ACTION ITEM: Within the records, which lines hold the string "yellow"? Report each one by copying it.

MATERIAL SUPPLIED:
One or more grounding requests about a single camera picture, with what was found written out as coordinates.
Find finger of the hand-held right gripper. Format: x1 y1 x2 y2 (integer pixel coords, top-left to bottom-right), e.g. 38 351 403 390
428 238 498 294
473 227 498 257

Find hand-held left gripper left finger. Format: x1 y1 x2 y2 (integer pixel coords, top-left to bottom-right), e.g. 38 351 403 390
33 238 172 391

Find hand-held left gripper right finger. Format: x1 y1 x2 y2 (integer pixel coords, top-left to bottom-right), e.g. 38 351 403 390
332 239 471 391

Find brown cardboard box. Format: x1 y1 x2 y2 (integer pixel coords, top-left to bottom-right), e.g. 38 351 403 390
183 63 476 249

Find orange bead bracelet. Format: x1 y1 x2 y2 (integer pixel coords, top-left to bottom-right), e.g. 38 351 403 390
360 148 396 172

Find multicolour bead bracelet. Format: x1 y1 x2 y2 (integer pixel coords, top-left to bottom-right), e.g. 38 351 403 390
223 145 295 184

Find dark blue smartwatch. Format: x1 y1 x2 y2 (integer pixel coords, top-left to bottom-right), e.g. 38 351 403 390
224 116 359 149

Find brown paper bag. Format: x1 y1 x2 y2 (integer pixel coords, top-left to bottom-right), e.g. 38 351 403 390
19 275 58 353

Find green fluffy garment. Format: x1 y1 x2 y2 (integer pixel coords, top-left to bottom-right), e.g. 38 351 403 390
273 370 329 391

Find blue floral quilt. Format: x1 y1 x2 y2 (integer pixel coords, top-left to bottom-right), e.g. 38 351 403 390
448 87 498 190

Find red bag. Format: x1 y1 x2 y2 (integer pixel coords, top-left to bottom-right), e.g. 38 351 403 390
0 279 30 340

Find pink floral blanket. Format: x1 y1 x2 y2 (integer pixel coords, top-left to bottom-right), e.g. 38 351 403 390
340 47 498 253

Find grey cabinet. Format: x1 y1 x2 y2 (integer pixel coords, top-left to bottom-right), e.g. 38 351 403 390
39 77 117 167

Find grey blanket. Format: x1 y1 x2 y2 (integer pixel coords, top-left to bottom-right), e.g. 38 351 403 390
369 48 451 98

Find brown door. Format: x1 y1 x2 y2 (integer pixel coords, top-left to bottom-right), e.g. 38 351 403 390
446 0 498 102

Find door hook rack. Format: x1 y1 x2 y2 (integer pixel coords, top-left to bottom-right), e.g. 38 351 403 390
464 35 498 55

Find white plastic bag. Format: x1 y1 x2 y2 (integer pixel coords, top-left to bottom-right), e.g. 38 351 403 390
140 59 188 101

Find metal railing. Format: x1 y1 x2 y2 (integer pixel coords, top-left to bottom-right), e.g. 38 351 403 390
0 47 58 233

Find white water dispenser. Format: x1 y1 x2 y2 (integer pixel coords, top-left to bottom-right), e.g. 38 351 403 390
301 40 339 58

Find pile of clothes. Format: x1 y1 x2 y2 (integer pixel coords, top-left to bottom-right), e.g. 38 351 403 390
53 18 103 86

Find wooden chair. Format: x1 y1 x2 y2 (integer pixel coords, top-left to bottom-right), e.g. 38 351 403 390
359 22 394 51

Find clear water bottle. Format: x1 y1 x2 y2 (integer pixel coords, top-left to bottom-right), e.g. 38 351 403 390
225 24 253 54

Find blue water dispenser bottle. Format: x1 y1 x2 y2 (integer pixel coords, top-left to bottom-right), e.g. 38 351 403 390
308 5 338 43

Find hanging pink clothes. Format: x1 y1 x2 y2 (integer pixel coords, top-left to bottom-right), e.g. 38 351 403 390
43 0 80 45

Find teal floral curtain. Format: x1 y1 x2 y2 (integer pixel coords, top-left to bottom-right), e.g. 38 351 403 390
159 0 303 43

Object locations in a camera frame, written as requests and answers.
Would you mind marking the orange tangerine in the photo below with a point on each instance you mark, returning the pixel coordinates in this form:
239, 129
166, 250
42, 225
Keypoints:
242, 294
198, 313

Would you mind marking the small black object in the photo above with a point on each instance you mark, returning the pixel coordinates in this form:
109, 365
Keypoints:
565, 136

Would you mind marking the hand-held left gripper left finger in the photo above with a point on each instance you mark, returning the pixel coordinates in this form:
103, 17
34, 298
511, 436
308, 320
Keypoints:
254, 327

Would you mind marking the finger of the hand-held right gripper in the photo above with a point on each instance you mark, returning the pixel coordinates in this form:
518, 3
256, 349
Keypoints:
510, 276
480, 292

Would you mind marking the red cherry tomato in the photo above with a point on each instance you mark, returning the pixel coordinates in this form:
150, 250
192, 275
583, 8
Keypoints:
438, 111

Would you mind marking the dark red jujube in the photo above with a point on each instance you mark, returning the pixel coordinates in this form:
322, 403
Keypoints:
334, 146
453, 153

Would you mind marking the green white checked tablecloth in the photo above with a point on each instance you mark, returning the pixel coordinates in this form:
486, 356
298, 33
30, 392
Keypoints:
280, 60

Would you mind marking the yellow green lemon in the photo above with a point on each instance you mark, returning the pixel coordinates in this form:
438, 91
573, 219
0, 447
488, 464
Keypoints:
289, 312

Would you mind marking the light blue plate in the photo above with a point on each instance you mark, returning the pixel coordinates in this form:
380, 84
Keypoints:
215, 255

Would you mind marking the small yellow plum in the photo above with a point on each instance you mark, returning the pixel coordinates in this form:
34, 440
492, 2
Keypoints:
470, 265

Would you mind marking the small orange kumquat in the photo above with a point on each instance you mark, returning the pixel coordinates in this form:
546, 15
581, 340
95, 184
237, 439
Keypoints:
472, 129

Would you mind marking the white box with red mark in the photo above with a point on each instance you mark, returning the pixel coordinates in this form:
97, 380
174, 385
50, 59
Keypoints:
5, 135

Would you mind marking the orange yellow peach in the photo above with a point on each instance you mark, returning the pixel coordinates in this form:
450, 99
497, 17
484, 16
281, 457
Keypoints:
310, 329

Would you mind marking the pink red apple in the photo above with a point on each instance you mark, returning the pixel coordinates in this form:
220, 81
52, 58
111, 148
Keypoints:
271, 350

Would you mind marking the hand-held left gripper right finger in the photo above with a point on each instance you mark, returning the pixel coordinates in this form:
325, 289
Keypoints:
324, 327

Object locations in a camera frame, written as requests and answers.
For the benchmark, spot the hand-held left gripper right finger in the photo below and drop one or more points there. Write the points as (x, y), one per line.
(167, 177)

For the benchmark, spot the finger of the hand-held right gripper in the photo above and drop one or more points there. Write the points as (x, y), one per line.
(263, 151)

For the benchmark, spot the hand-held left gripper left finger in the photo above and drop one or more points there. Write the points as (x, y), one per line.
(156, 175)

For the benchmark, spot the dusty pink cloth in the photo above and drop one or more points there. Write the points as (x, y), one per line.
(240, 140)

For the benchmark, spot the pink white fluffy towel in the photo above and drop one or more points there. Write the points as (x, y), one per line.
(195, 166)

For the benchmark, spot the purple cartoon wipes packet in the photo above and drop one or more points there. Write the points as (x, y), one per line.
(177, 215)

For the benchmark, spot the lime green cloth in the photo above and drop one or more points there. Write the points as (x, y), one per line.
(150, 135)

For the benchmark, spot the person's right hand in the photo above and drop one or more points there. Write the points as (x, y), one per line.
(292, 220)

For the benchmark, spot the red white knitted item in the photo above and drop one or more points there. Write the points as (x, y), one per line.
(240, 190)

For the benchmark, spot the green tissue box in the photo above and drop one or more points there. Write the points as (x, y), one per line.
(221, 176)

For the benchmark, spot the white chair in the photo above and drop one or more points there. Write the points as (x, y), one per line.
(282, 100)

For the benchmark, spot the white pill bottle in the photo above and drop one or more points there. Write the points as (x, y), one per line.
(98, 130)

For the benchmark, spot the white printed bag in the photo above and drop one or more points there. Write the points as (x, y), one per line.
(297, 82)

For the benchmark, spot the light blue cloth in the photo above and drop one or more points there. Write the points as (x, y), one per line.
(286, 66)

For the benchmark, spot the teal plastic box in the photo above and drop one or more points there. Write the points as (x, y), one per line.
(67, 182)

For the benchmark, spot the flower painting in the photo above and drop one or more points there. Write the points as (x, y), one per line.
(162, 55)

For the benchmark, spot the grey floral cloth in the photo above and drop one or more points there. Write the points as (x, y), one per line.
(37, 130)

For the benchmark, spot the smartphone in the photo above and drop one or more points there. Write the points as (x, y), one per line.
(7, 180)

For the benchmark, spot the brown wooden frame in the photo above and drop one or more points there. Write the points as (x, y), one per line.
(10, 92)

ANSWER FOR THE TASK:
Would you mind marking the yellow green lemon in the photo above with a point on each instance you mark, returning the pixel coordinates in this form:
Would you mind marking the small yellow plum in the photo above with a point on each instance you mark, returning the pixel coordinates in this form:
Would you mind marking the orange yellow peach in the photo above with a point on each instance you mark, returning the pixel coordinates in this form:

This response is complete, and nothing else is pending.